╭─ Exercise materials

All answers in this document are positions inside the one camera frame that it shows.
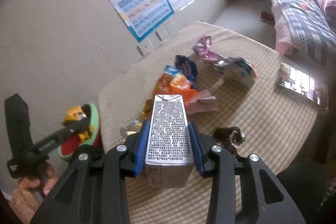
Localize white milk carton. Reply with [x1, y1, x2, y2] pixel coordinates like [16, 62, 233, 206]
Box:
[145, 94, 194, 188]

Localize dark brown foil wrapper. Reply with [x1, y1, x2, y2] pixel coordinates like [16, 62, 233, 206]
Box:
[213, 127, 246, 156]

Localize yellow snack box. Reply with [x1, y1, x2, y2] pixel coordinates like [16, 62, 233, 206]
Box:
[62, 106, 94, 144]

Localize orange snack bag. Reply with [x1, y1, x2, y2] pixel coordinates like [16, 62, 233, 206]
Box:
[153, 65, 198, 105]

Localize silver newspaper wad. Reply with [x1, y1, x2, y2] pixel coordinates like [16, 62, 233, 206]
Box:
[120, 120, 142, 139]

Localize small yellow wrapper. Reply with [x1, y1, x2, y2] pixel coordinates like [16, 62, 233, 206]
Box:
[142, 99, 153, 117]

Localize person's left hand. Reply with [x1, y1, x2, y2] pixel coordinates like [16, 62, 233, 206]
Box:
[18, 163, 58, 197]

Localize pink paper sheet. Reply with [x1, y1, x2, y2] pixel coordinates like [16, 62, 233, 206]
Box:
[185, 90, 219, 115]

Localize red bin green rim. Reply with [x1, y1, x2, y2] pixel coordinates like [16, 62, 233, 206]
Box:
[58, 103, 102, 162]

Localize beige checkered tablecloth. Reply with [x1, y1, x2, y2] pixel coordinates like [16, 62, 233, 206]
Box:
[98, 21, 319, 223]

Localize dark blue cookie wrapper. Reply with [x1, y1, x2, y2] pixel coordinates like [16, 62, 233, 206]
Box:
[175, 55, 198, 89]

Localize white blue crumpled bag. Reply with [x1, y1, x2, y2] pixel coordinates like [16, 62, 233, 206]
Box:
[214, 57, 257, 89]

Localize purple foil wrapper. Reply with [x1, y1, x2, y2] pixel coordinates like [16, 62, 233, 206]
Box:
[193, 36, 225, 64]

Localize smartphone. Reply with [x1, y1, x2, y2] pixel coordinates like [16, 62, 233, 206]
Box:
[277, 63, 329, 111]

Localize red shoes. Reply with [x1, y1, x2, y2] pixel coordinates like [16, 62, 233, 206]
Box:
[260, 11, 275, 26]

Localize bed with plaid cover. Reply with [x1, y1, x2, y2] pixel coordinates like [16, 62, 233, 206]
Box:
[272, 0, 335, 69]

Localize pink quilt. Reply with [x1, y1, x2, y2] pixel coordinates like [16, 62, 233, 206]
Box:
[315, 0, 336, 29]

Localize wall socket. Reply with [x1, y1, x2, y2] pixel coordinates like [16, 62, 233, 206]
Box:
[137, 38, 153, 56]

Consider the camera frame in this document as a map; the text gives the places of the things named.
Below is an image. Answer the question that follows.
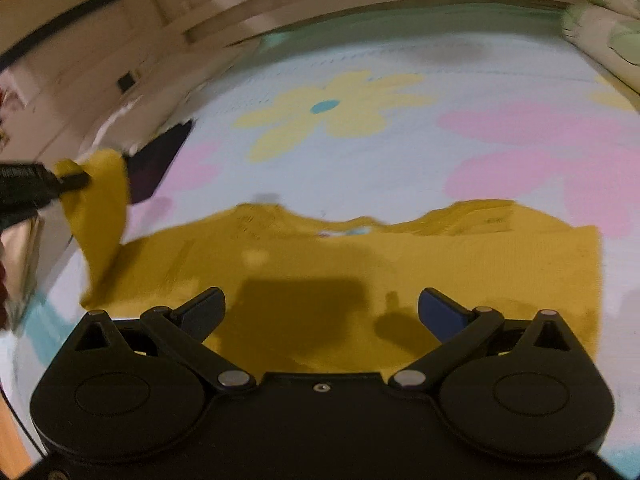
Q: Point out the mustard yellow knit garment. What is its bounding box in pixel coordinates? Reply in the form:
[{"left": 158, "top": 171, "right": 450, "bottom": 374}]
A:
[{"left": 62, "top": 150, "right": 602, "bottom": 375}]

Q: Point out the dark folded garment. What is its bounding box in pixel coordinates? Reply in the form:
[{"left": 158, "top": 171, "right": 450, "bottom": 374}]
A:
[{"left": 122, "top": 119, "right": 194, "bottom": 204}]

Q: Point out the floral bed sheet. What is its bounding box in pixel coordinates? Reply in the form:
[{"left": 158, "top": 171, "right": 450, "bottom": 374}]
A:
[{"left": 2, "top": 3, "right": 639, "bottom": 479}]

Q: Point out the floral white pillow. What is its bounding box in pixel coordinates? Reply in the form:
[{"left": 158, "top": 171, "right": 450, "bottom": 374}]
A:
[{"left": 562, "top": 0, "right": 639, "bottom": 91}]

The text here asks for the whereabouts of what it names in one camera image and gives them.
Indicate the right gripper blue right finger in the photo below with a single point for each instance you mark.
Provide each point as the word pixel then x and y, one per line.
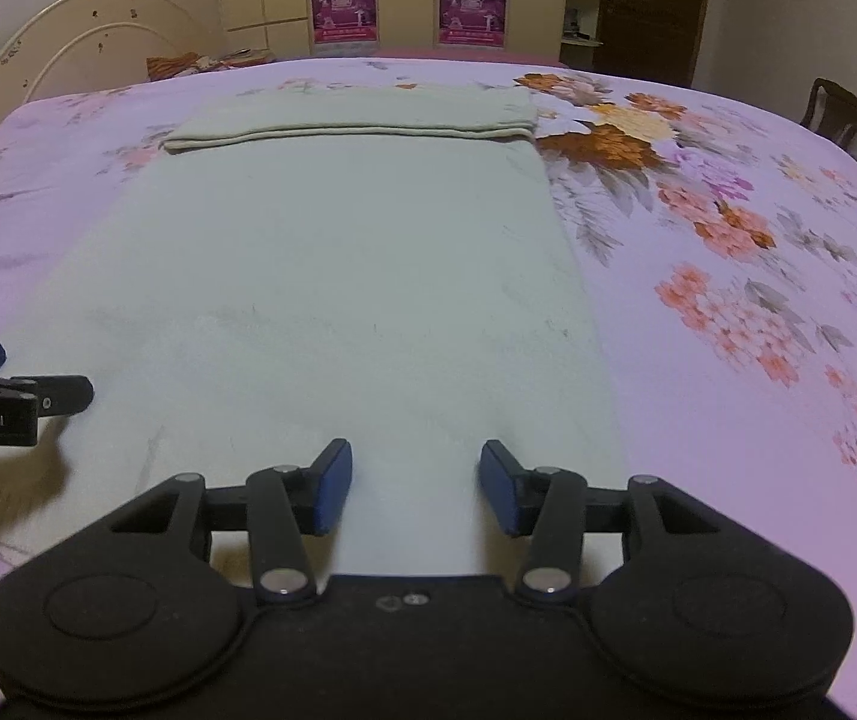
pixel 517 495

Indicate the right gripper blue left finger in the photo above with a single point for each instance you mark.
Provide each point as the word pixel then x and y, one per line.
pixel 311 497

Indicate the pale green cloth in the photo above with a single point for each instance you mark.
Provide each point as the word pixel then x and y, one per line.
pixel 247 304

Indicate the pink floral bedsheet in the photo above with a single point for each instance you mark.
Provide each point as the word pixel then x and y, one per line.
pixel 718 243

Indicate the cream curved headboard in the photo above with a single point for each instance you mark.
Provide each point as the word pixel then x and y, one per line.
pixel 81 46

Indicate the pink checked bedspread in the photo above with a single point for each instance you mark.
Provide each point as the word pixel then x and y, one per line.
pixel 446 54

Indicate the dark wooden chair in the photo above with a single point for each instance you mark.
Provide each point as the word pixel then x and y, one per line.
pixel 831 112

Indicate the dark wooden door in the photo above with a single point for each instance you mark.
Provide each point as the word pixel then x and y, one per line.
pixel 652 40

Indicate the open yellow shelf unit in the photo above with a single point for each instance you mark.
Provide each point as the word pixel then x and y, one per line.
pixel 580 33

╰─

■ Work item: From the first line to the last, repeat the records above exactly, leaving out the pictures.

■ Final answer:
All answers in this document are positions inside the one camera frame that it shows.
Localize white milk carton. Reply with [x1, y1, x2, y2] pixel coordinates like [16, 62, 233, 206]
Box:
[145, 94, 194, 188]

Localize dark brown foil wrapper. Reply with [x1, y1, x2, y2] pixel coordinates like [16, 62, 233, 206]
Box:
[213, 127, 246, 156]

Localize yellow snack box. Reply with [x1, y1, x2, y2] pixel coordinates like [16, 62, 233, 206]
Box:
[62, 106, 94, 144]

Localize orange snack bag. Reply with [x1, y1, x2, y2] pixel coordinates like [16, 62, 233, 206]
Box:
[153, 65, 198, 105]

Localize silver newspaper wad. Reply with [x1, y1, x2, y2] pixel coordinates like [16, 62, 233, 206]
Box:
[120, 120, 142, 139]

Localize small yellow wrapper. Reply with [x1, y1, x2, y2] pixel coordinates like [16, 62, 233, 206]
Box:
[142, 99, 153, 117]

Localize person's left hand. Reply with [x1, y1, x2, y2] pixel coordinates like [16, 62, 233, 206]
Box:
[18, 163, 58, 197]

Localize pink paper sheet. Reply with [x1, y1, x2, y2] pixel coordinates like [16, 62, 233, 206]
Box:
[185, 90, 219, 115]

Localize red bin green rim. Reply with [x1, y1, x2, y2] pixel coordinates like [16, 62, 233, 206]
Box:
[58, 103, 102, 162]

Localize beige checkered tablecloth. Reply with [x1, y1, x2, y2] pixel coordinates like [16, 62, 233, 206]
Box:
[98, 21, 319, 223]

Localize dark blue cookie wrapper. Reply with [x1, y1, x2, y2] pixel coordinates like [16, 62, 233, 206]
Box:
[175, 55, 198, 89]

Localize white blue crumpled bag. Reply with [x1, y1, x2, y2] pixel coordinates like [16, 62, 233, 206]
Box:
[214, 57, 257, 89]

Localize purple foil wrapper. Reply with [x1, y1, x2, y2] pixel coordinates like [16, 62, 233, 206]
Box:
[193, 36, 225, 64]

Localize smartphone. Reply with [x1, y1, x2, y2] pixel coordinates like [16, 62, 233, 206]
Box:
[277, 63, 329, 111]

Localize red shoes. Reply with [x1, y1, x2, y2] pixel coordinates like [16, 62, 233, 206]
Box:
[260, 11, 275, 26]

Localize bed with plaid cover. Reply with [x1, y1, x2, y2] pixel coordinates like [16, 62, 233, 206]
Box:
[272, 0, 335, 69]

Localize pink quilt. Reply with [x1, y1, x2, y2] pixel coordinates like [16, 62, 233, 206]
Box:
[315, 0, 336, 29]

Localize wall socket. Reply with [x1, y1, x2, y2] pixel coordinates like [16, 62, 233, 206]
Box:
[137, 38, 153, 56]

Consider the camera frame in this document as a map; the text gives the places of the things named.
Below is an image. Answer the question that follows.
Q: Point out the mustard yellow knit garment. What is its bounding box in pixel coordinates? Reply in the form:
[{"left": 158, "top": 171, "right": 450, "bottom": 374}]
A:
[{"left": 62, "top": 150, "right": 602, "bottom": 375}]

Q: Point out the dark folded garment. What is its bounding box in pixel coordinates? Reply in the form:
[{"left": 158, "top": 171, "right": 450, "bottom": 374}]
A:
[{"left": 122, "top": 119, "right": 194, "bottom": 204}]

Q: Point out the floral bed sheet. What is its bounding box in pixel coordinates? Reply in the form:
[{"left": 158, "top": 171, "right": 450, "bottom": 374}]
A:
[{"left": 2, "top": 3, "right": 639, "bottom": 479}]

Q: Point out the floral white pillow. What is its bounding box in pixel coordinates? Reply in the form:
[{"left": 158, "top": 171, "right": 450, "bottom": 374}]
A:
[{"left": 562, "top": 0, "right": 639, "bottom": 91}]

The text here asks for the whereabouts of what it names in one camera image and gives them.
Indicate the right gripper blue right finger in the photo below with a single point for each instance you mark.
Provide each point as the word pixel then x and y, one per line.
pixel 517 495

Indicate the right gripper blue left finger in the photo above with a single point for each instance you mark.
Provide each point as the word pixel then x and y, one per line.
pixel 311 497

Indicate the pale green cloth in the photo above with a single point for each instance you mark.
Provide each point as the word pixel then x and y, one per line.
pixel 247 304

Indicate the pink floral bedsheet in the photo above with a single point for each instance you mark.
Provide each point as the word pixel then x and y, one per line.
pixel 718 243

Indicate the cream curved headboard in the photo above with a single point for each instance you mark.
Provide each point as the word pixel then x and y, one per line.
pixel 81 46

Indicate the pink checked bedspread in the photo above with a single point for each instance you mark.
Provide each point as the word pixel then x and y, one per line.
pixel 446 54

Indicate the dark wooden chair in the photo above with a single point for each instance you mark.
Provide each point as the word pixel then x and y, one per line.
pixel 831 112

Indicate the dark wooden door in the photo above with a single point for each instance you mark.
Provide each point as the word pixel then x and y, one per line.
pixel 652 40

Indicate the open yellow shelf unit in the photo above with a single point for each instance you mark.
Provide each point as the word pixel then x and y, one per line.
pixel 580 33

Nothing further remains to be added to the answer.